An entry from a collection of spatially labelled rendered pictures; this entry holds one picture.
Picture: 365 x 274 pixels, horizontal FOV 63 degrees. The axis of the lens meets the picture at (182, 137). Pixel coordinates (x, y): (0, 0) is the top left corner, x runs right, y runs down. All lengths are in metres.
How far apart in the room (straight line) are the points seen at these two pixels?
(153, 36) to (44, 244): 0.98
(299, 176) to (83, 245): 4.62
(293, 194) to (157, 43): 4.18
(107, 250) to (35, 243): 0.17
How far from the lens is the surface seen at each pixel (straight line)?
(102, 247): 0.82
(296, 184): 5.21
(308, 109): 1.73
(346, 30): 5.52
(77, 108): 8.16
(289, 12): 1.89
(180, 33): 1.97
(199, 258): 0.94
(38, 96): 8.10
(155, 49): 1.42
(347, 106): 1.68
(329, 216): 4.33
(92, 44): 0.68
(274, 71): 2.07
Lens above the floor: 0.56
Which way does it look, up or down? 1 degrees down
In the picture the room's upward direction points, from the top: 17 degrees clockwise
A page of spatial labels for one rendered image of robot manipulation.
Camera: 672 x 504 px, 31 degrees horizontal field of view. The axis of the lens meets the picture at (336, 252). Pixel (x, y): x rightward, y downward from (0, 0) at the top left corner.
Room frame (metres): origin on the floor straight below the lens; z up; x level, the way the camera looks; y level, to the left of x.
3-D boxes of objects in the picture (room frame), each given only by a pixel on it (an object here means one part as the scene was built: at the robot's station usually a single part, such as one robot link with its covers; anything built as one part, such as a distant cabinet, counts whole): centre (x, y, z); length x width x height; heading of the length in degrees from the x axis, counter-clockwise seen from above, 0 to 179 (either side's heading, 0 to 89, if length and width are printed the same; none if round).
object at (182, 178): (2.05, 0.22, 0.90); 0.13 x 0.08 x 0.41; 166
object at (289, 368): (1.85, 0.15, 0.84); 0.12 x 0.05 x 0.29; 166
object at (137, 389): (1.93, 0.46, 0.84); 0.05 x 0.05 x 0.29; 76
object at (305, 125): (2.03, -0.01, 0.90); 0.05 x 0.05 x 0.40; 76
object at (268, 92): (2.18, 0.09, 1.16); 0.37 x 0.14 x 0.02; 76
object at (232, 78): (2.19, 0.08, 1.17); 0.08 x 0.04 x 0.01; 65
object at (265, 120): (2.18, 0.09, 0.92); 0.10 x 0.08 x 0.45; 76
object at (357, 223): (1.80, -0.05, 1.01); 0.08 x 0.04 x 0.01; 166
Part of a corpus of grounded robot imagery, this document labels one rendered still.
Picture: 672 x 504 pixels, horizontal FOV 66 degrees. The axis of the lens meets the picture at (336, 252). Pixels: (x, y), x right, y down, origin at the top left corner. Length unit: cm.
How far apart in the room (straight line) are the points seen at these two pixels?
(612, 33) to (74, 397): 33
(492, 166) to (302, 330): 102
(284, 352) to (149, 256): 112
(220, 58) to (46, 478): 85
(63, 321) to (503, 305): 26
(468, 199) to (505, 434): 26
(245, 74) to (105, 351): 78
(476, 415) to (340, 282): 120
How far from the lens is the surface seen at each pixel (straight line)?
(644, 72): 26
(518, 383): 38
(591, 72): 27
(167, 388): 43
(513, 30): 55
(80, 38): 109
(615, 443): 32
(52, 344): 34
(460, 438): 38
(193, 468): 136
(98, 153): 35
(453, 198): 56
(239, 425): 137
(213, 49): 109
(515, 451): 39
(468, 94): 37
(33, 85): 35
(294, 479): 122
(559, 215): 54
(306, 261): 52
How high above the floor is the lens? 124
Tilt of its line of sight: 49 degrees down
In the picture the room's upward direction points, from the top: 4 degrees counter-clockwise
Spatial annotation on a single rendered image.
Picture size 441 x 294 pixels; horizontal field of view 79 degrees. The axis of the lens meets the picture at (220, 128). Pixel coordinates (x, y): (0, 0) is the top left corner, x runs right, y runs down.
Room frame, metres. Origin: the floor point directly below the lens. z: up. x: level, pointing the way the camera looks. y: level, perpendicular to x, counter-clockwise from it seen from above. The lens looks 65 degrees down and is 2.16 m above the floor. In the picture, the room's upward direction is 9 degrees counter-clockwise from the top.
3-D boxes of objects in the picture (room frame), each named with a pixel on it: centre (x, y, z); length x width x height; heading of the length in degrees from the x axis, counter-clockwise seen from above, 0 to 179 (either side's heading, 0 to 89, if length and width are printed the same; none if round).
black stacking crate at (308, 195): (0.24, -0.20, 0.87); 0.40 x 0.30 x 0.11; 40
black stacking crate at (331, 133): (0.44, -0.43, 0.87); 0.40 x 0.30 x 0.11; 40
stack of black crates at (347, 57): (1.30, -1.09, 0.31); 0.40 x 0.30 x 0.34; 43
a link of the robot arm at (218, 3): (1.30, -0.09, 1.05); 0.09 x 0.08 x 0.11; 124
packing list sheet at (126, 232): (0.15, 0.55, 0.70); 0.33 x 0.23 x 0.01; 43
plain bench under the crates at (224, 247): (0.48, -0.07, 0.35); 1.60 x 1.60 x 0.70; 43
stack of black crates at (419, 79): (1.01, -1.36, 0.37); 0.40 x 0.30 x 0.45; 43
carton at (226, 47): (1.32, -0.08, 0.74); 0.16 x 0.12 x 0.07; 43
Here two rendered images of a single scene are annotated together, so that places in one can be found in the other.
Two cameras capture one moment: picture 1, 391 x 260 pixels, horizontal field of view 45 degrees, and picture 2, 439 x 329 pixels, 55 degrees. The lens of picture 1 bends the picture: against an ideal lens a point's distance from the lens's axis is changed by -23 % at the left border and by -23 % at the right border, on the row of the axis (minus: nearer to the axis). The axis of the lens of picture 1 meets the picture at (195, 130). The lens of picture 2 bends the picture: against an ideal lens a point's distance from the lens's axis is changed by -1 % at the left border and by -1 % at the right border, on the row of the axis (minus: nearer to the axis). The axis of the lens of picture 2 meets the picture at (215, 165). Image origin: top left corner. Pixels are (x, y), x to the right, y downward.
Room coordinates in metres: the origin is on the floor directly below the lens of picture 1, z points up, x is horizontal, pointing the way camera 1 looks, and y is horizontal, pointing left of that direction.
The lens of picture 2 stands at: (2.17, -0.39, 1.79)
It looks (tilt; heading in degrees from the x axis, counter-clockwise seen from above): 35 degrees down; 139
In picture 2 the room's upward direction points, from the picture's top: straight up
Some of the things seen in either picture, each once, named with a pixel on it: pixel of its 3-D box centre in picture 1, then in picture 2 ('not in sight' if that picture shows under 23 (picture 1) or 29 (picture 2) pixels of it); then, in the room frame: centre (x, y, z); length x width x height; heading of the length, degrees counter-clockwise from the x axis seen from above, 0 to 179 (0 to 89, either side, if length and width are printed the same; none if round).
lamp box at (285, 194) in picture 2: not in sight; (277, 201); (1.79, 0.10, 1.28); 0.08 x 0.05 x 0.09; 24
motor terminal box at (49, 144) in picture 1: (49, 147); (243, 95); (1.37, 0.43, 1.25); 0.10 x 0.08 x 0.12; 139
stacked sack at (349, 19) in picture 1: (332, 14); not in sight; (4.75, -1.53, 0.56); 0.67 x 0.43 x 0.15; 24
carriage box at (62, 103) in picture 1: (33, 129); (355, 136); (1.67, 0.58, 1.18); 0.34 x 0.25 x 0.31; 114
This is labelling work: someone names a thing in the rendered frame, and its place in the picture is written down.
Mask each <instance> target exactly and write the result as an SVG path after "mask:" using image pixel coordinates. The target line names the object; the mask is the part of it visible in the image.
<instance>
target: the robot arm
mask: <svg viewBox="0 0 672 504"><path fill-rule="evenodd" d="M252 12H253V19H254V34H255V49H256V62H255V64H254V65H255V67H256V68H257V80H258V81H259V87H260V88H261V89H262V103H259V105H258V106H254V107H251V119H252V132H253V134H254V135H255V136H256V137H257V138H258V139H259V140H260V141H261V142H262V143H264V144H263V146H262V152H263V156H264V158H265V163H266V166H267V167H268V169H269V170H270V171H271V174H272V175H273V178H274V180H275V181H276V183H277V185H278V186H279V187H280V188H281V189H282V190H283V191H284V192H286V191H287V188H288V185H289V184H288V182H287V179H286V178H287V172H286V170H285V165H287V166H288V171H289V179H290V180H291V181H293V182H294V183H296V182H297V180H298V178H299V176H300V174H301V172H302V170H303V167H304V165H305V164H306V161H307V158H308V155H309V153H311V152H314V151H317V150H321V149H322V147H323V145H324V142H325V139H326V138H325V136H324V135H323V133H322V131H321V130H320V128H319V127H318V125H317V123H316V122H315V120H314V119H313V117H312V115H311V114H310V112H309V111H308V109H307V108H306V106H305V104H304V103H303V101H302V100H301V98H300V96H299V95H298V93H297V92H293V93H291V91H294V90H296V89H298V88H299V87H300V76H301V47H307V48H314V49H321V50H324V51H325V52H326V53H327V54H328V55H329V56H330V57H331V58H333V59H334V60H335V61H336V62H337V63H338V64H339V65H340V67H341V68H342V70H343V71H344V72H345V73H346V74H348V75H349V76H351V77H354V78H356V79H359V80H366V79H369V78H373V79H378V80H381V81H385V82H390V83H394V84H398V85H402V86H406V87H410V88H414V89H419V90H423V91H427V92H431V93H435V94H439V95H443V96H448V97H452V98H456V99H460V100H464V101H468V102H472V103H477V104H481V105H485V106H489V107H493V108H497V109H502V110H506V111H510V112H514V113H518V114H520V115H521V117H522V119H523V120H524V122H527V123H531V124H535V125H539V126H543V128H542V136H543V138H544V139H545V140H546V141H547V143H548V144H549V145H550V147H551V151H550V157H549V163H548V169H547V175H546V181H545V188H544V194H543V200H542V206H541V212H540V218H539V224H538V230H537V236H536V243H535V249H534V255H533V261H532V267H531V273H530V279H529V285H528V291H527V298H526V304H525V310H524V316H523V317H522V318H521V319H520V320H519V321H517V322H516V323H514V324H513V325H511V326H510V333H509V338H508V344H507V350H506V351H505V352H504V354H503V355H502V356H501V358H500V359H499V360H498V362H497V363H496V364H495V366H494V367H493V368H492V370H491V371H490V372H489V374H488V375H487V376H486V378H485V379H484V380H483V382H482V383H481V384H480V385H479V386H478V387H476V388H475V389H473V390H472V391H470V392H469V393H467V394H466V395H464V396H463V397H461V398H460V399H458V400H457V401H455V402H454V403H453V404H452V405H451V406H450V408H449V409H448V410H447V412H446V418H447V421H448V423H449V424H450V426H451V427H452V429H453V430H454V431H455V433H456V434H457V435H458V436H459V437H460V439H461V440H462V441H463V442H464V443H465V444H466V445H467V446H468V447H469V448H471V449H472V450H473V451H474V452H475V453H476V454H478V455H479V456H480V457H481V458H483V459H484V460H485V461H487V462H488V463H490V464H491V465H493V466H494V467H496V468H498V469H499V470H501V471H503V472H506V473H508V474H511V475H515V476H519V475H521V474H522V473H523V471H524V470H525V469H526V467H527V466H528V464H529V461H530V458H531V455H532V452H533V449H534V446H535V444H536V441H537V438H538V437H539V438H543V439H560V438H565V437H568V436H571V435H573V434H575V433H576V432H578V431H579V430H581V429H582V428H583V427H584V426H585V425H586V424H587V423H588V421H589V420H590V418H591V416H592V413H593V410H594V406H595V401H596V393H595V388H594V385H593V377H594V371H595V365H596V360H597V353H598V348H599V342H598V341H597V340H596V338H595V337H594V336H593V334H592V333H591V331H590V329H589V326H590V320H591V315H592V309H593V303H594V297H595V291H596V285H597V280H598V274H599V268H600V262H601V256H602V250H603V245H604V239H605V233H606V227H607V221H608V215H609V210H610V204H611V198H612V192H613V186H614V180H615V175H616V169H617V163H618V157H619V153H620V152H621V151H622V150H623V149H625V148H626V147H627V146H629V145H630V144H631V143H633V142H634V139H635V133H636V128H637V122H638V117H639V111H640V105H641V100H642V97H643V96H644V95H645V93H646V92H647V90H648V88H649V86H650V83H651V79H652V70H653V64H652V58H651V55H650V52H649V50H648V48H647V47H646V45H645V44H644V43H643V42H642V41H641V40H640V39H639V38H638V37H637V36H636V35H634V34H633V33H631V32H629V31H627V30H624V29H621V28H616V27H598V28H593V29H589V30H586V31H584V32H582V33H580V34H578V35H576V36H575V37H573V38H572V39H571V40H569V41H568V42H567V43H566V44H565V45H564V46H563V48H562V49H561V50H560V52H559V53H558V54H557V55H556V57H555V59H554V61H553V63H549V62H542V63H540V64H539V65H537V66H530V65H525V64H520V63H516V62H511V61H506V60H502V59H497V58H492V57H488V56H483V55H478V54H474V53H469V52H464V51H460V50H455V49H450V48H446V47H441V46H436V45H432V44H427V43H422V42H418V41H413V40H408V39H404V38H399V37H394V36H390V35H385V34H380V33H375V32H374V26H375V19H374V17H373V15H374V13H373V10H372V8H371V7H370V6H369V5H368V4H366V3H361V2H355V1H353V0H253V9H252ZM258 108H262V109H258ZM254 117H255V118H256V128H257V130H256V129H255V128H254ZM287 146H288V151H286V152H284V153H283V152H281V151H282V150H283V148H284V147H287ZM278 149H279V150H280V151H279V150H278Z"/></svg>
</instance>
==*==
Look through the entries above, and wherever a line holds the string "sight", copy it.

*Finished task*
Tilt of its line of sight: 49 degrees down
Some of the things seen in either picture, each once, named with a pixel on it: pixel of its 3-D box centre in picture 1, then in picture 2 ('not in sight' if that picture shows under 23 (picture 1) or 29 (picture 2) pixels of it); then, in the room frame: centre (x, y, z); length x width x height; heading of the length, degrees counter-clockwise from the x axis seen from above, 0 to 179 (0 to 89, either side, if length and width are printed the same; none if round).
lamp box at (285, 194) in picture 2: not in sight; (277, 201); (1.79, 0.10, 1.28); 0.08 x 0.05 x 0.09; 24
stacked sack at (349, 19) in picture 1: (332, 14); not in sight; (4.75, -1.53, 0.56); 0.67 x 0.43 x 0.15; 24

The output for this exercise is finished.